The González Byass marketing bumf recommends that you serve it straight up over ice or with a dash of soda. I’m sure they’re right, but I didn’t get around to trying the wine like that. Instead, I got a little bit obsessed with how good this wine was with food. The day I first opened it, I happened to taste it beside an at-my-desk bowl of blanched sugar snap peas drizzled with olive oil. There’s an emoji for the little moment of ‘oh baby yes this is good’ that followed. It instigated a trip to the shops and a plethora of testing (everyone who walked through the door had to give an opinion, including a bemused courier).
This Fino-salty vermouth is close-your-eyes simple perfection with sweet green beans and peas. You name it: popped edamame pods, baby broad beans, sweet sugar snaps, bright green French beans or long-legged rugged runner beans blanched al dente and drenched in grass-green olive oil with a crunch of salt and black pepper.

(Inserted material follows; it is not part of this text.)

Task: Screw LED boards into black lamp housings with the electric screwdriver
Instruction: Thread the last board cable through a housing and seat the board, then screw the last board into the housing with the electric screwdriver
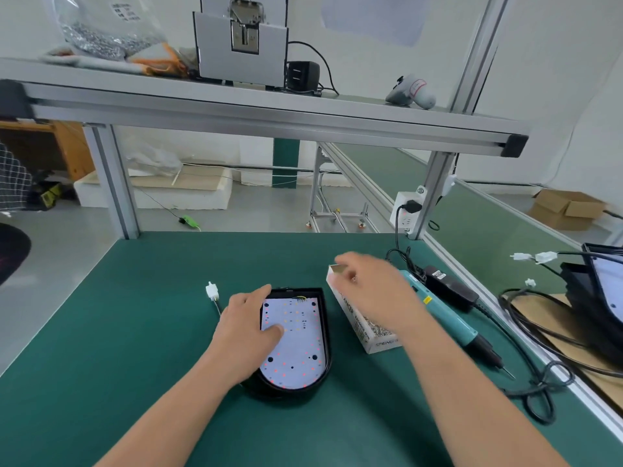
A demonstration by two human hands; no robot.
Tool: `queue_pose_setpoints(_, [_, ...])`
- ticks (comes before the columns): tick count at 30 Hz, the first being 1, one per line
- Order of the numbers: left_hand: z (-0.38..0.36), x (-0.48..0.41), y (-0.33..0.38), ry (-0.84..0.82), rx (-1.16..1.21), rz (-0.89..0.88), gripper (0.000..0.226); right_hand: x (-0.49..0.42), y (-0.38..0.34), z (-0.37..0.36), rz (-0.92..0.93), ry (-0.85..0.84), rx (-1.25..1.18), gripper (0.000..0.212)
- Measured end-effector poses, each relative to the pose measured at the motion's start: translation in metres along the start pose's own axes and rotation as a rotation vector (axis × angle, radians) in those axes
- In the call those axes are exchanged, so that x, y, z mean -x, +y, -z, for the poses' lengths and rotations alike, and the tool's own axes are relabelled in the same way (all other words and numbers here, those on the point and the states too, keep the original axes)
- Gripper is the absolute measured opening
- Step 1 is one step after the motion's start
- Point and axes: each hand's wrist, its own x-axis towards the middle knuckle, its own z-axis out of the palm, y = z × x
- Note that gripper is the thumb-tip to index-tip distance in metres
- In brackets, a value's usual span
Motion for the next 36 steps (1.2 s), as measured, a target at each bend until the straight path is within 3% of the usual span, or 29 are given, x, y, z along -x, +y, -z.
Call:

Take it up a notch, and it is a quirky but utterly delicious brunch pairing: miso-and-mirin scrambled eggs topped with fresh coriander and finely sliced spring onions. Not yet seasonal, but steamed asparagus with tarragon beurre blanche was buttery, soft-green-liquorice-y back-and-forth resonance with the buttery, soft-green-liquorice-y notes of the wine. We bought a chicken-and-tarragon pie from our village butcher, and this vermouth was a way better match than any of the white wines we tried alongside. I didn’t make it, but I suspect it would be beautiful with the classic French spring dish ‘petits pois à la française’. I reckon it would be pretty good with green shakshuka as well as cold roast lamb in a wrap with green-chilli-mint sauce. Someone should try and let me know!
Perhaps it’s something to do with this time of year, the northern-hemisphere cross-over months, when late winter seems to seep grey and heavy into early spring, and you can feel the ‘green’ of life wanting to push through, but the tired, cold, gutter-ragged clouds of winter still litter the surface of life. Bright white wines feel too bright white. Red wines drag you away from the bright light you’re craving. But I’ve found that this vermouth – singing of salty sea and bright light and bright green and new herbs and baby-pea/pea-shoot sweetness, set into the bitterness of wintergreen and wormwood, offset by the sweet warmth and comfort of coconut and vanilla – straddles this inter-seasonal dissonance.
There is strength in numbers. In addition to being available at a number of very reputable UK and US independent wine merchants, this wine is available in Australia, New Zealand, South Africa, Belgium, Germany, Spain and Sweden as well as Slovakia, Croatia, Estonia and Armenia. The cheapest offers in the UK are £15.45 from Alcohol Emporium and £15.60 from Nickolls & Perks, but it’s available from at least 10 other wine merchants. In the US, the best offer (for a 75-cl bottle; halves are also available) is from Warehouse Wines & Spirits in New York for $22.99.